Chris Gaines - History

History

In 1999, Brooks and his production company Red Strokes Entertainment, with Paramount Pictures, began to develop a movie in which Brooks would star. The Lamb was to have revolved around Chris Gaines, a fictional rock singer and his emotionally conflicted life as a musician in the public eye. To create buzz for the project, Brooks took on the identity of Gaines in the October 1999 album Garth Brooks in ... The Life of Chris Gaines, which was intended as a 'pre-soundtrack' to the film. Brooks also subsequently appeared as Gaines in a television "mockumentary" for the VH1 series Behind The Music and as the musical guest on an episode of Saturday Night Live, which he hosted as himself.

Brooks' promotion of the album and the film did not seem to stir much excitement and the lack of success of the Chris Gaines experiment became fairly evident mere weeks after the album was released. The album received mixed reviews, and fan response was often bewilderment. Although the album made it to #2 on the pop album chart, expectations had been higher and retail stores began heavily discounting their oversupply. Less than expected sales of the album (more than two million) and no further developments in the production of the film as a result brought the project to an indefinite hiatus in February 2001 and Gaines quickly faded into obscurity.

Despite the less than spectacular response to the Chris Gaines project, Brooks gained his first - and only - US Top 40 pop single in "Lost in You", the first single from the album.

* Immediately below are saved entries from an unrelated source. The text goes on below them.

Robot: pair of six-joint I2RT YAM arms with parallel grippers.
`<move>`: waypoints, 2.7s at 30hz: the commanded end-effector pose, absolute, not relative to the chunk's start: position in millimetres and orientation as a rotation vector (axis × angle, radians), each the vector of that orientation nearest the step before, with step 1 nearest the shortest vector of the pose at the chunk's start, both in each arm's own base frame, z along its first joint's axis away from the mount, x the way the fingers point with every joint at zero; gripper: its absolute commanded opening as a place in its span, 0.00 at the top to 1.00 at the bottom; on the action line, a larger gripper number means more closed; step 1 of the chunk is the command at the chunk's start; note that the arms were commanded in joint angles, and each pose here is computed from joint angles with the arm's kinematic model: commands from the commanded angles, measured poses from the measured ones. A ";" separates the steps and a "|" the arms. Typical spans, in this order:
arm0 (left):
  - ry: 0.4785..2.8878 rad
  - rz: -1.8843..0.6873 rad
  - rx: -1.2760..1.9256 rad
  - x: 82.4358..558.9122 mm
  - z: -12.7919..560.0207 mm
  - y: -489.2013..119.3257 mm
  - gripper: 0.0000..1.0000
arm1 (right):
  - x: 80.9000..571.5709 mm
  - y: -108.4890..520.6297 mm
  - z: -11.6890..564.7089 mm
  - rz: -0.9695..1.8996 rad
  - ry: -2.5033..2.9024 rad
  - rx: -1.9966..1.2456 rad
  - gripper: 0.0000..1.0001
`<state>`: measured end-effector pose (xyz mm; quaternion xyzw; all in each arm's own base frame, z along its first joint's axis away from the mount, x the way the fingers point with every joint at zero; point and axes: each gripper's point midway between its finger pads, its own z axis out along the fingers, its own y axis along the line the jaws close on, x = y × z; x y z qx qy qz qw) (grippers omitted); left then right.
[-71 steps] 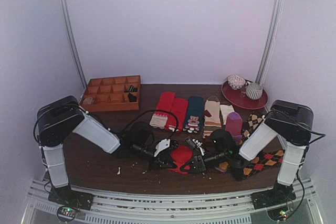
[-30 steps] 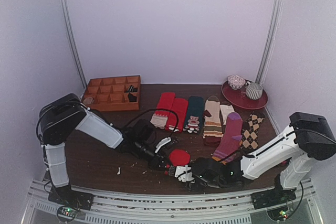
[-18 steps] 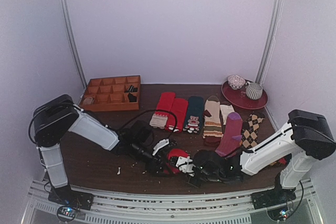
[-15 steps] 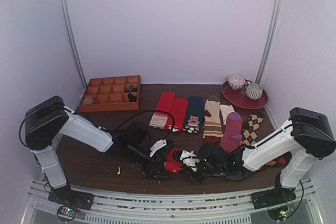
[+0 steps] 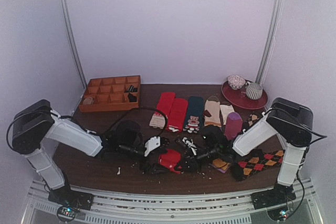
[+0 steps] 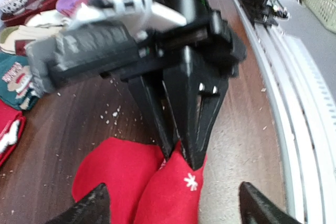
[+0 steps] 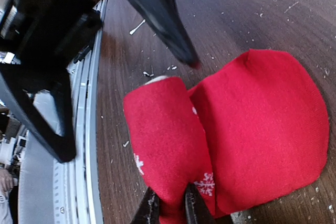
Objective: Roll the socks
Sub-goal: Roll a pair of socks at the center of the board.
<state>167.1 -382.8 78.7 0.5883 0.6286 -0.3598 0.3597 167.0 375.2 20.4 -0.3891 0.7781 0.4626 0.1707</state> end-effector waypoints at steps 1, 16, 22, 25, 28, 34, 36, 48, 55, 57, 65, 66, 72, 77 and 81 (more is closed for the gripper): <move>1.584 -0.928 1.585 168.9 58.8 -395.3 0.21 | 100.7 287.8 -73.2 1.160 2.912 -0.992 0.88; 1.612 -0.945 1.523 167.8 61.6 -389.6 0.29 | 110.2 281.8 -81.0 1.081 2.960 -0.952 0.88; 1.595 -0.965 1.523 165.7 69.0 -390.9 0.41 | 112.7 279.0 -83.2 1.027 2.988 -0.954 0.88; 1.618 -0.974 1.529 163.2 62.0 -389.1 0.44 | 113.6 278.5 -85.1 1.008 2.998 -0.958 0.88; 1.658 -0.986 1.536 160.1 50.4 -386.8 0.44 | 116.1 280.7 -84.3 1.006 2.991 -0.956 0.88; 1.680 -1.001 1.527 157.6 44.8 -385.5 0.51 | 117.1 280.3 -85.7 0.996 2.997 -0.950 0.88; 1.693 -0.996 1.530 158.0 41.0 -385.5 0.51 | 117.1 280.5 -86.0 0.996 2.998 -0.950 0.88; 1.857 -1.018 1.487 152.3 18.1 -374.9 1.00 | 137.2 289.0 -70.2 0.934 2.900 -0.975 0.65; 2.202 -0.999 1.337 136.2 -27.7 -336.3 1.00 | 204.6 315.2 15.6 0.770 2.386 -0.994 0.40; 2.266 -1.002 1.303 130.1 -38.4 -327.0 1.00 | 207.5 322.9 34.3 0.704 2.237 -1.065 0.37; 2.329 -1.032 1.238 121.2 -46.0 -315.9 1.00 | 160.8 367.8 67.0 0.601 1.666 -1.439 0.27; 2.333 -1.032 1.242 120.4 -46.8 -315.3 1.00 | 158.2 371.7 73.1 0.633 1.629 -1.435 0.27; 2.321 -1.036 1.255 119.2 -45.6 -315.0 1.00 | 144.5 388.8 63.5 0.725 1.584 -1.542 0.26; 2.317 -1.041 1.261 118.1 -45.8 -314.8 1.00 | 143.6 398.8 54.6 0.747 1.588 -1.574 0.27; 2.311 -1.044 1.264 118.0 -44.6 -315.2 1.00 | 144.9 403.2 49.8 0.745 1.603 -1.590 0.34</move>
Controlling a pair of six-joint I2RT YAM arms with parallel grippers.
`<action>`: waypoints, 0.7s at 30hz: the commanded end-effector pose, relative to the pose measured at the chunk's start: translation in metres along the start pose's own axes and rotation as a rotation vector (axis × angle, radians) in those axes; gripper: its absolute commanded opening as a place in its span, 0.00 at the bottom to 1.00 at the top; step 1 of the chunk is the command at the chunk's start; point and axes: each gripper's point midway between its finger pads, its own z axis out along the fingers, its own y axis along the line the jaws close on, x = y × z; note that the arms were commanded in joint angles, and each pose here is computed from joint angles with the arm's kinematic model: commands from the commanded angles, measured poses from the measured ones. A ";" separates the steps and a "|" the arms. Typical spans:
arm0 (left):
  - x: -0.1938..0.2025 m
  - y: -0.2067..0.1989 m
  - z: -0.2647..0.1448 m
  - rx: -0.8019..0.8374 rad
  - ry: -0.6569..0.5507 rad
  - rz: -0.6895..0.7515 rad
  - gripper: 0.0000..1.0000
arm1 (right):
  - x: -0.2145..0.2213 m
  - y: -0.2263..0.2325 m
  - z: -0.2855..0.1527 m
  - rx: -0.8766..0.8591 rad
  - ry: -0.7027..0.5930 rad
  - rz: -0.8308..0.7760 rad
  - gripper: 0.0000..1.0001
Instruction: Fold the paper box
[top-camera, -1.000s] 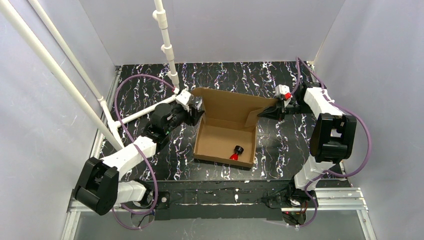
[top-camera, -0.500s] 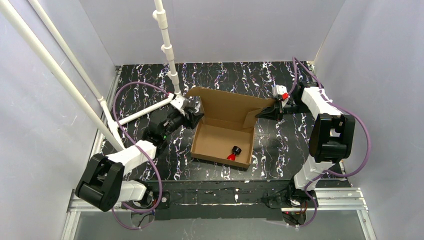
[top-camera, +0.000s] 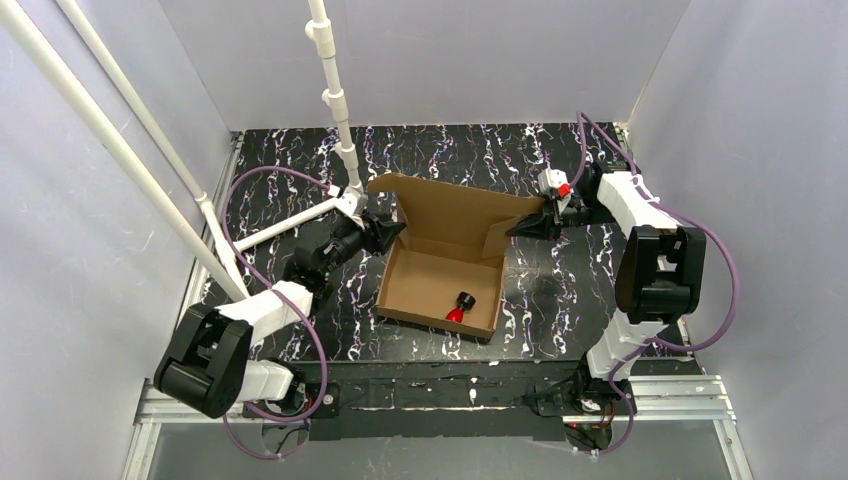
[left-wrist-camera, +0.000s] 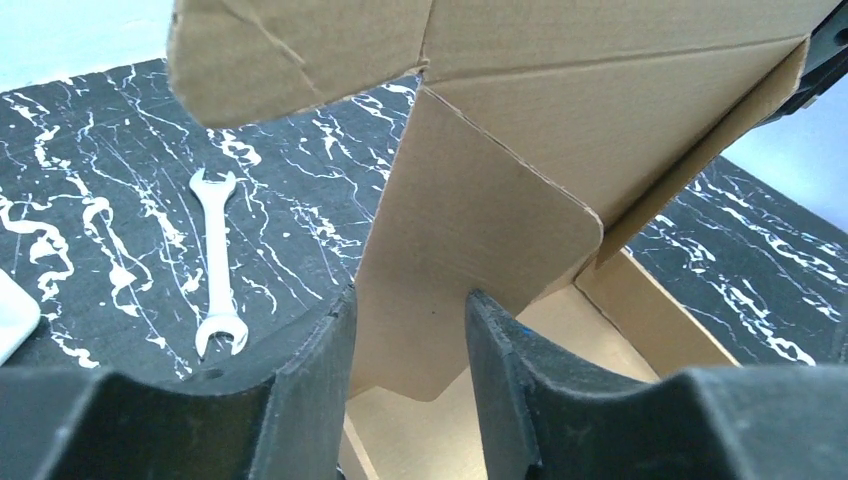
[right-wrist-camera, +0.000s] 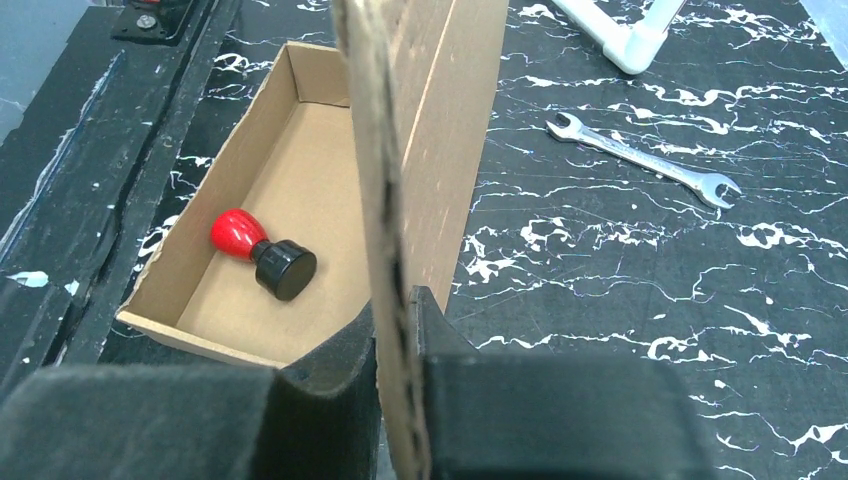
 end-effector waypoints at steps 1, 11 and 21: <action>-0.025 -0.012 -0.007 0.049 -0.082 0.045 0.47 | 0.014 0.010 0.001 -0.051 0.074 0.068 0.01; -0.017 -0.014 -0.038 0.059 -0.088 0.057 0.57 | 0.010 0.017 0.001 -0.060 0.099 0.052 0.01; -0.014 -0.014 -0.031 0.115 -0.078 0.014 0.54 | 0.002 0.030 0.011 -0.093 0.096 0.033 0.01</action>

Critic Stephen Thomas Erlewine of Allmusic speculated that the alternate persona and elaborate marketing scheme backfired, writing, "When Brooks' new persona and his album were revealed to the public, they were unforgiving - they didn't think he was playing a role, they simply thought he'd lost his mind." However, Erlewine gave the album a 3-out-of-5 stars rating and in the same review later writes "Judged as Brooks' first pop album, it's pretty good, and if it had been released that way, it likely would have been embraced by a wide audience."